Ford also has established a small dealership network of its own, but it doesn't begin to rival the more than 800 Honda dealerships in Japan.
At a Tokyo Honda dealership, a metallic-green Jeep Cherokee shares a brick riser with a comparable Honda utility vehicle, the Odyssey, under the dealership sign. Cherokee sales there rose significantly last year.
And salesman Yukitoshi Okamoto says sales have great potential to take off as Japanese consumers gain trust in American autos.
``When we first had them, I was quite worried about trouble and the quality, and of course the customers worried too.'' Okamoto said. ``But since the quality has gotten better, they are easier to sell.''
Prices of U.S. autos also have dropped as the value of the yen as risen _ though Japanese cars are still generally less expensive. The price of Ford Explorer XLT, for example, fell from 5.24 million yen in 1992 to 3.595 million yen this year _ while the dollar price tag stayed a consistent $42,000.

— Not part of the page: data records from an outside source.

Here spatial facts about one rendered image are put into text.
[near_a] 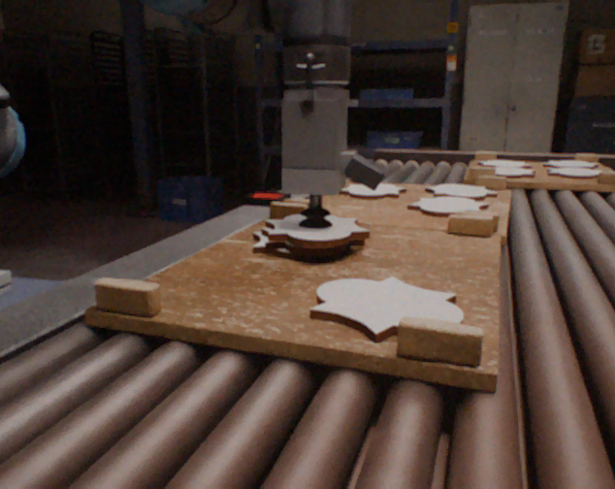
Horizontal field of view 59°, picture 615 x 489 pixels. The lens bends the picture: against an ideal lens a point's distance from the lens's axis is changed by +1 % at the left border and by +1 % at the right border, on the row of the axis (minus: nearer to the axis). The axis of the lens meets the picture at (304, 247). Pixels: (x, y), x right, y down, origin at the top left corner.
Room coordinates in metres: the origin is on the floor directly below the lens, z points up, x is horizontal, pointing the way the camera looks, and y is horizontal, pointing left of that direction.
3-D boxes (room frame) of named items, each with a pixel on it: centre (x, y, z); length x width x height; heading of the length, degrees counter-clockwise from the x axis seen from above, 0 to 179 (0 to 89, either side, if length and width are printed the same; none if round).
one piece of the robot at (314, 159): (0.64, -0.04, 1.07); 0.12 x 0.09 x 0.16; 79
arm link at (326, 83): (0.64, -0.01, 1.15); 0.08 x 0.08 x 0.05
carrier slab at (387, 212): (0.98, -0.19, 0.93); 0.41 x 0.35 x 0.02; 159
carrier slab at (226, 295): (0.59, -0.04, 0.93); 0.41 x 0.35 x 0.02; 160
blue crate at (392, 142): (5.41, -0.90, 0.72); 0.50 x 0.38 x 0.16; 68
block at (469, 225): (0.72, -0.23, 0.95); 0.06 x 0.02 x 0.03; 70
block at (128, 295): (0.45, 0.15, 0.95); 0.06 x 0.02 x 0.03; 70
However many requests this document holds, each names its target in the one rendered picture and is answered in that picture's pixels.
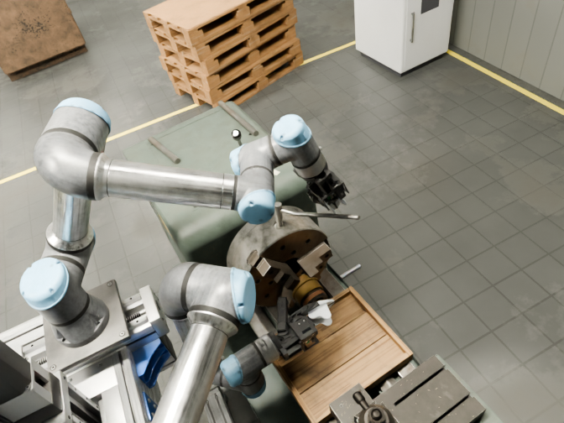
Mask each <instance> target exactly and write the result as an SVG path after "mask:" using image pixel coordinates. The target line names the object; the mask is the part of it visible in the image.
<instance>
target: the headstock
mask: <svg viewBox="0 0 564 423"><path fill-rule="evenodd" d="M225 103H226V104H227V105H228V106H229V107H230V108H231V109H232V110H233V111H234V112H236V113H237V114H238V115H239V116H240V117H242V118H243V119H244V120H245V121H246V122H248V123H249V124H250V125H251V126H252V127H254V128H255V129H256V130H257V131H258V136H256V137H255V136H253V135H252V134H251V133H250V132H249V131H248V130H247V129H246V128H245V127H243V126H242V125H241V124H240V123H239V122H238V121H236V120H235V119H234V118H233V117H232V116H231V115H229V114H228V113H227V112H226V111H225V110H224V109H222V108H221V107H220V106H217V107H214V108H213V109H211V110H209V111H206V112H204V113H202V114H200V115H197V116H195V117H193V118H191V119H189V120H186V121H184V122H183V123H180V124H178V125H175V126H174V127H172V128H169V129H166V130H165V131H163V132H161V133H158V134H155V135H154V136H152V137H153V138H155V139H156V140H157V141H159V142H160V143H161V144H163V145H164V146H165V147H166V148H167V149H168V150H169V151H171V152H172V153H173V154H174V155H176V156H177V157H178V158H179V159H180V162H179V164H176V163H175V162H173V161H172V160H171V159H170V158H168V157H167V156H166V155H165V154H163V153H162V152H161V151H160V150H159V149H157V148H156V147H155V146H153V145H152V144H151V143H150V142H149V141H148V139H145V140H143V141H141V142H139V143H137V144H134V145H132V146H130V147H128V148H126V149H123V154H124V156H125V157H126V159H127V161H130V162H137V163H144V164H151V165H163V166H170V167H177V168H184V169H191V170H204V171H211V172H217V173H223V174H230V175H235V174H234V172H233V170H232V166H231V162H230V153H231V152H232V151H233V150H234V149H237V148H239V145H238V141H236V140H234V139H233V138H232V131H233V130H234V129H238V130H239V131H240V132H241V134H242V137H241V142H242V144H248V143H251V142H253V141H255V140H257V139H260V138H263V137H265V136H267V135H269V134H268V133H267V132H266V131H265V130H264V129H263V128H261V127H260V126H259V125H258V124H257V123H256V122H255V121H254V120H253V119H252V118H251V117H250V116H249V115H248V114H247V113H246V112H244V111H243V110H242V109H241V108H240V107H239V106H238V105H237V104H236V103H234V102H225ZM293 169H294V167H293V165H292V164H291V162H289V163H287V164H284V165H281V166H279V167H277V168H274V170H277V171H279V172H280V173H279V174H278V175H274V193H275V196H276V201H275V202H277V201H279V202H281V203H282V206H295V207H298V208H300V209H301V210H302V211H303V212H317V210H316V203H314V202H313V201H312V200H311V199H310V197H309V195H307V192H308V190H307V189H306V185H307V184H306V182H307V181H306V180H303V179H302V178H300V177H299V176H298V175H297V174H296V173H295V172H294V171H293ZM149 203H150V205H151V206H152V208H153V210H154V213H155V215H156V217H157V218H158V220H159V222H160V224H161V225H162V227H163V229H164V230H165V232H166V234H167V235H168V237H169V239H170V241H171V242H172V244H173V245H174V247H175V250H176V251H177V253H178V254H179V255H180V258H181V260H182V261H183V263H186V262H197V263H200V264H211V265H216V266H222V267H227V252H228V249H229V247H230V245H231V243H232V241H233V239H234V238H235V236H236V235H237V233H238V232H239V231H240V230H241V228H242V227H243V226H244V225H245V224H246V223H248V222H245V221H244V220H243V219H242V218H241V217H240V216H239V212H238V211H230V210H223V209H215V208H207V207H199V206H185V205H176V204H169V203H161V202H153V201H150V202H149ZM309 204H310V205H309ZM311 208H313V209H311ZM213 245H214V246H213ZM209 248H210V249H209ZM213 251H214V252H213ZM219 252H220V253H219ZM216 254H217V255H216ZM219 256H220V257H219ZM214 259H215V260H214ZM220 261H221V262H220ZM220 264H221V265H220Z"/></svg>
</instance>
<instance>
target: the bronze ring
mask: <svg viewBox="0 0 564 423"><path fill-rule="evenodd" d="M298 278H299V279H300V283H299V284H298V285H297V286H296V287H295V288H294V291H293V294H292V298H293V299H294V300H297V302H298V303H299V304H300V306H302V307H303V306H305V305H307V304H310V303H312V302H315V301H319V300H327V295H326V293H325V292H324V291H323V288H322V287H321V285H320V284H319V281H318V279H317V278H316V277H311V278H310V277H309V276H308V275H307V274H303V275H301V276H300V277H298Z"/></svg>
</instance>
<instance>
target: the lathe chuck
mask: <svg viewBox="0 0 564 423"><path fill-rule="evenodd" d="M275 223H276V221H275V216H273V217H272V218H271V219H270V220H269V221H267V222H265V223H262V224H259V225H258V226H256V227H255V228H254V229H253V230H252V231H250V232H249V233H248V234H247V236H246V237H245V238H244V239H243V240H242V242H241V243H240V244H239V245H238V248H237V250H236V252H235V254H234V255H233V258H232V267H234V268H236V269H241V270H246V271H248V272H249V273H250V274H251V275H252V276H253V280H254V283H255V289H256V301H255V305H256V306H276V305H277V301H278V297H279V291H280V287H281V284H277V283H276V282H275V281H274V279H271V278H266V277H263V276H262V275H261V273H260V272H259V271H258V269H257V268H256V267H253V266H252V265H251V264H248V260H249V258H250V257H251V256H252V254H253V252H254V251H258V253H257V255H258V256H259V257H263V258H267V259H273V260H276V261H280V262H283V263H284V262H285V263H286V264H288V265H289V267H290V268H291V269H292V270H293V272H294V273H295V274H296V276H297V277H300V276H301V275H303V274H305V273H304V272H303V270H302V269H301V268H300V266H299V265H298V264H297V262H296V261H295V258H298V259H299V258H300V257H302V256H303V255H305V254H306V253H308V252H309V251H311V250H312V249H313V248H314V247H315V246H317V245H318V244H320V243H321V242H323V241H324V240H326V239H327V238H328V236H327V235H326V234H325V233H324V232H323V231H322V230H321V229H320V228H319V227H318V226H317V225H316V224H315V223H314V222H313V221H312V220H311V219H310V218H309V217H303V216H292V215H289V214H285V213H283V221H282V223H284V225H285V227H284V228H283V229H280V230H278V229H275V228H274V224H275Z"/></svg>
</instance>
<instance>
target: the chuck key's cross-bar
mask: <svg viewBox="0 0 564 423"><path fill-rule="evenodd" d="M280 212H283V213H285V214H289V215H292V216H303V217H327V218H340V219H353V220H359V219H360V216H359V215H345V214H331V213H317V212H303V211H290V210H286V209H284V208H282V209H281V211H280Z"/></svg>
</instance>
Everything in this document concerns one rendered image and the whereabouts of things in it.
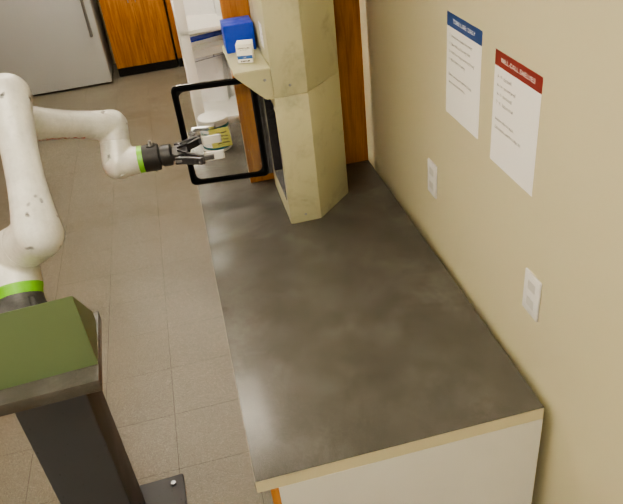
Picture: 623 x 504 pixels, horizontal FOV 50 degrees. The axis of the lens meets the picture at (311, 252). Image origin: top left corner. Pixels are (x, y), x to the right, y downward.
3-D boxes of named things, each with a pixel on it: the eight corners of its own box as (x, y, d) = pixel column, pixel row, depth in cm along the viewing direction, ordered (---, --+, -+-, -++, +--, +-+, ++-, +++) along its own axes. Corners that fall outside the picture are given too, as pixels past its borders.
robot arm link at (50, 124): (19, 146, 208) (36, 137, 200) (12, 110, 208) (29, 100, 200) (119, 146, 235) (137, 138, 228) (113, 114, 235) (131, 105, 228)
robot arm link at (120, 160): (108, 183, 232) (102, 179, 221) (101, 148, 232) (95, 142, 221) (149, 176, 234) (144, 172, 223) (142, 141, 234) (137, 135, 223)
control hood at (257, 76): (258, 68, 238) (253, 39, 233) (274, 99, 212) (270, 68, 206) (226, 73, 237) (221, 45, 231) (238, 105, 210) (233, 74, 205)
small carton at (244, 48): (255, 57, 216) (252, 38, 213) (253, 62, 212) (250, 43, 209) (239, 58, 217) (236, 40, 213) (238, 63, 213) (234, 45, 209)
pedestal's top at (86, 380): (-19, 421, 178) (-25, 411, 176) (-4, 345, 205) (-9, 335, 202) (102, 390, 184) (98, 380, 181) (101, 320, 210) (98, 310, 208)
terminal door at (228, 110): (269, 175, 260) (254, 75, 238) (192, 185, 259) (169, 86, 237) (269, 174, 261) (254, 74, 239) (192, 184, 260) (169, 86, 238)
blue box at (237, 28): (252, 41, 232) (248, 14, 227) (256, 49, 223) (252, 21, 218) (223, 46, 230) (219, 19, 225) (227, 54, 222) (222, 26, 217)
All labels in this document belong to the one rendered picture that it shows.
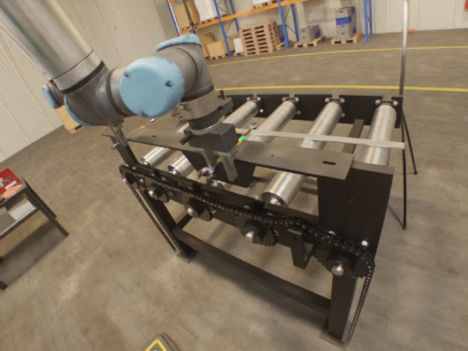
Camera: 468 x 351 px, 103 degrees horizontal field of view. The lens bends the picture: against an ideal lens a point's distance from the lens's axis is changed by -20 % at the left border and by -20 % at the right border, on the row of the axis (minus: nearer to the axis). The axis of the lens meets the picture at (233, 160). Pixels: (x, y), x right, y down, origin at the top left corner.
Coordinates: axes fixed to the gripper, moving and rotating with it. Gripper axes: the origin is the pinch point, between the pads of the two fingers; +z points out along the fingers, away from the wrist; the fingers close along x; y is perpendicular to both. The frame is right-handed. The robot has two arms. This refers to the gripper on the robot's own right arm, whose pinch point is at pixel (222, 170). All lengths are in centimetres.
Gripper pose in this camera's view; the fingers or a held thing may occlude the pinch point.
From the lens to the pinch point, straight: 61.5
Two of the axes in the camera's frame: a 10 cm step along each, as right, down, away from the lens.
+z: 2.6, 8.0, 5.4
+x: 7.8, 1.5, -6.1
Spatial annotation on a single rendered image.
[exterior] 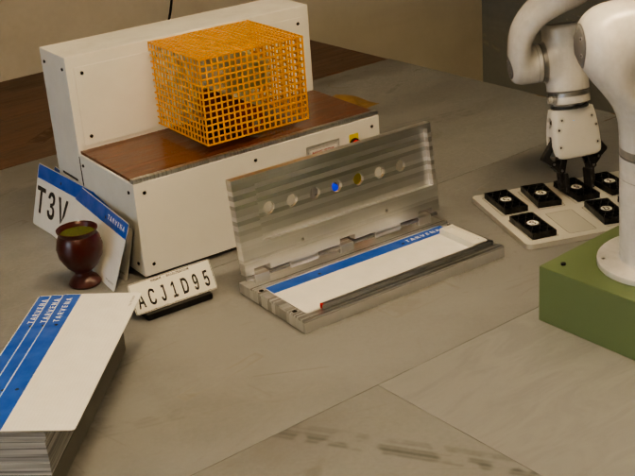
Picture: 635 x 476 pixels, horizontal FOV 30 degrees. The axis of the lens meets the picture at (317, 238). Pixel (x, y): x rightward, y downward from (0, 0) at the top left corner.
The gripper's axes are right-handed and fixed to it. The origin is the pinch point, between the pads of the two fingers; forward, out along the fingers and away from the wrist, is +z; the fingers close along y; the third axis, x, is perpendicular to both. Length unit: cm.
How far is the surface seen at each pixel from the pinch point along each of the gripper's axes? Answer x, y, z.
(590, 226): -15.5, -6.7, 5.8
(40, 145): 92, -97, -16
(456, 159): 32.1, -11.3, -3.2
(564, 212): -7.8, -7.6, 4.2
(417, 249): -12.6, -40.9, 4.0
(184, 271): -10, -83, 0
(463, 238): -14.6, -32.4, 3.2
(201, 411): -45, -90, 13
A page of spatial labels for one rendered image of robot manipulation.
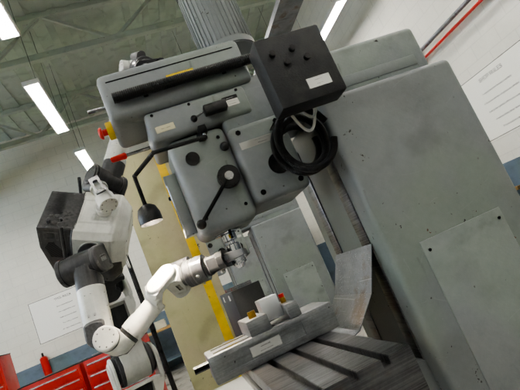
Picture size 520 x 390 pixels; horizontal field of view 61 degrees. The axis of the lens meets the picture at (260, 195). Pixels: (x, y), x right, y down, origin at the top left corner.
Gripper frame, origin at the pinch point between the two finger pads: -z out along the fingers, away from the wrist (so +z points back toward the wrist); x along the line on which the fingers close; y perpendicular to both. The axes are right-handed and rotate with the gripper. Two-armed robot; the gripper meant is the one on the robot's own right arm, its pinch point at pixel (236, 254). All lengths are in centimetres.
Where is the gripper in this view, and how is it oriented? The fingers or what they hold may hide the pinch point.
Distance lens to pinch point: 141.9
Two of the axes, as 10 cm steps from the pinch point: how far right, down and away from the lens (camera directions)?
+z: -9.1, 4.0, 1.4
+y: 3.7, 9.1, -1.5
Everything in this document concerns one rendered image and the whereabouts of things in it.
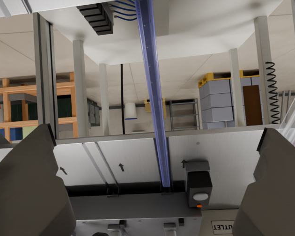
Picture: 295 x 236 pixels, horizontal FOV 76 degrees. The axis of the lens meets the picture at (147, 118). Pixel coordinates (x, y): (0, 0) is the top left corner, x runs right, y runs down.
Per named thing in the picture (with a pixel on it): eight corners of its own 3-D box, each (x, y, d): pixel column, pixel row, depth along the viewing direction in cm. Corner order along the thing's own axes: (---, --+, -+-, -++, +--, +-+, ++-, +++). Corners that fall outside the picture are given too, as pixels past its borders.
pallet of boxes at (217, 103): (197, 82, 453) (202, 134, 447) (207, 72, 370) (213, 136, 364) (250, 78, 449) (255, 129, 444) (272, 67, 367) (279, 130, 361)
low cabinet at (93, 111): (6, 98, 466) (7, 131, 462) (80, 93, 470) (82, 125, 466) (47, 106, 665) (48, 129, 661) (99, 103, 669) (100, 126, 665)
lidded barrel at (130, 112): (124, 105, 773) (125, 120, 771) (122, 103, 722) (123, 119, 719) (136, 104, 774) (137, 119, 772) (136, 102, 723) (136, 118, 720)
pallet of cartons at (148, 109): (143, 103, 775) (145, 120, 772) (143, 99, 660) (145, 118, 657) (164, 101, 777) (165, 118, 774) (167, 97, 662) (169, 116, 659)

Japanese buyers have been turned off to U.S. cars because they were too big, used too much gas, weren't built to the Japanese standard of a steering wheel on the right and parts were hard to come by.
Foreign dealerships also didn't take the same responsibility for follow-up service as Japanese delears, who will go as far as visiting customers at home to see how the car is doing.
In recent years, though, American automakers have been doing a better job adapting to Japanese tastes, with results.
Since 1993, Chrysler's Cherokee Jeeps have been sold in Japan with the steering wheel on the right side. Ford has been shipping right-hand drive cars to Japan and promises that by the year 2000 all of its cars will be available with that option.
The result is beginning to show in sales figures.
Last year, sales of foreign autos in Japan rose 46 percent to a record 301,000 vehicles, according to the Japan Automobile Importers Association.
The U.S. ``Big Three'' _ Chrysler, Ford and General Motors _ captured just 1 percent of the Japanese market last year, but that's nearly double their share a year earlier.
All foreign car sales comprised 4.4 percent of the 3.4 million passenger vehicles sold in Japan last year. By contrast, Japanese brand cars capture a 22 percent share of the U.S. market, the imbalance accounting for one-third of the record $66 billion U.S. trade deficit with Japan.